- WORK INSTRUCTION
Where does the string "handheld" appear in the material? Copy each line that holds it.
━━━━━ DATA SEGMENT ━━━━━
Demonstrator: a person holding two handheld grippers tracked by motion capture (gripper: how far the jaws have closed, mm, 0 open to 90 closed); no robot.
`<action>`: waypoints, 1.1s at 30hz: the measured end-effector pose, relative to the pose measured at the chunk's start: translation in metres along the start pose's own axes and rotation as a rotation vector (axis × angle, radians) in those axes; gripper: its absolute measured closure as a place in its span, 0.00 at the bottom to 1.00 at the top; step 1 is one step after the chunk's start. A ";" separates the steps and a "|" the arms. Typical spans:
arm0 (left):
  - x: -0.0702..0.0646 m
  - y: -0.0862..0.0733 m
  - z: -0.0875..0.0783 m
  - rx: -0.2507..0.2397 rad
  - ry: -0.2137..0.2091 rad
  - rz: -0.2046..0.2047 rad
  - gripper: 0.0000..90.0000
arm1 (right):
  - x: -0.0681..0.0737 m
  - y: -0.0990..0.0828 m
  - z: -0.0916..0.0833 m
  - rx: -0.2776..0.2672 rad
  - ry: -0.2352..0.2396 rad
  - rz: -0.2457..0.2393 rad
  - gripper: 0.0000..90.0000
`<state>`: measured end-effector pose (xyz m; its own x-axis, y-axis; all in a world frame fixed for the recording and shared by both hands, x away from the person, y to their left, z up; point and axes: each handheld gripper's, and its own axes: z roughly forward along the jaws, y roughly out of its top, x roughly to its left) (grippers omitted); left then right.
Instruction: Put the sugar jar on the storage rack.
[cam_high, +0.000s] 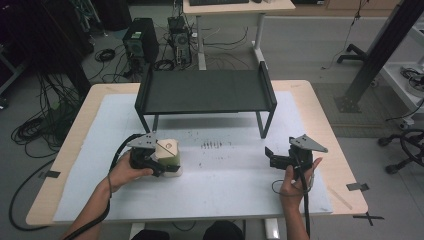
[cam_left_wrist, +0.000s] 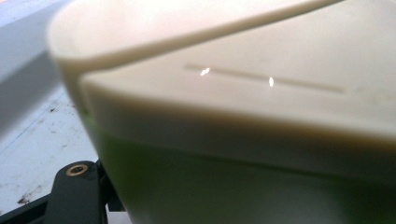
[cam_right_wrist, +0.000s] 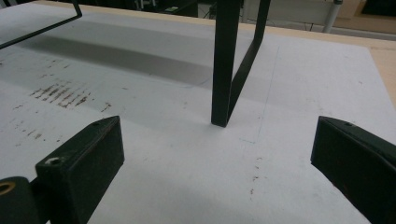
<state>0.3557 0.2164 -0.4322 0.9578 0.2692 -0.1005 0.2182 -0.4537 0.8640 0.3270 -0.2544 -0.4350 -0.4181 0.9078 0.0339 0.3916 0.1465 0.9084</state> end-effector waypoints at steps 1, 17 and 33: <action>0.000 0.000 0.000 0.000 0.000 0.000 0.29 | 0.000 0.000 0.000 0.000 0.000 0.000 0.03; 0.000 0.000 0.000 0.004 0.001 0.001 0.29 | 0.000 0.000 0.000 0.000 0.003 0.001 0.03; 0.000 0.001 0.000 0.006 -0.001 0.006 0.30 | 0.000 0.000 0.001 0.003 0.007 0.002 0.03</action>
<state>0.3561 0.2162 -0.4317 0.9593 0.2658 -0.0958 0.2136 -0.4605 0.8615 0.3276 -0.2541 -0.4353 -0.4228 0.9054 0.0384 0.3950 0.1459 0.9070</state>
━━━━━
- RESULT OF THE TASK
Demonstrator: a person holding two handheld grippers tracked by motion capture (gripper: how far the jaws have closed, mm, 0 open to 90 closed); no robot.
`<state>`: measured end-effector pose (xyz m; its own x-axis, y-axis; all in a world frame fixed for the recording and shared by both hands, x away from the person, y to their left, z up; point and axes: each handheld gripper's, and its own axes: z roughly forward along the jaws, y roughly out of its top, x roughly to its left) (grippers omitted); left then right.

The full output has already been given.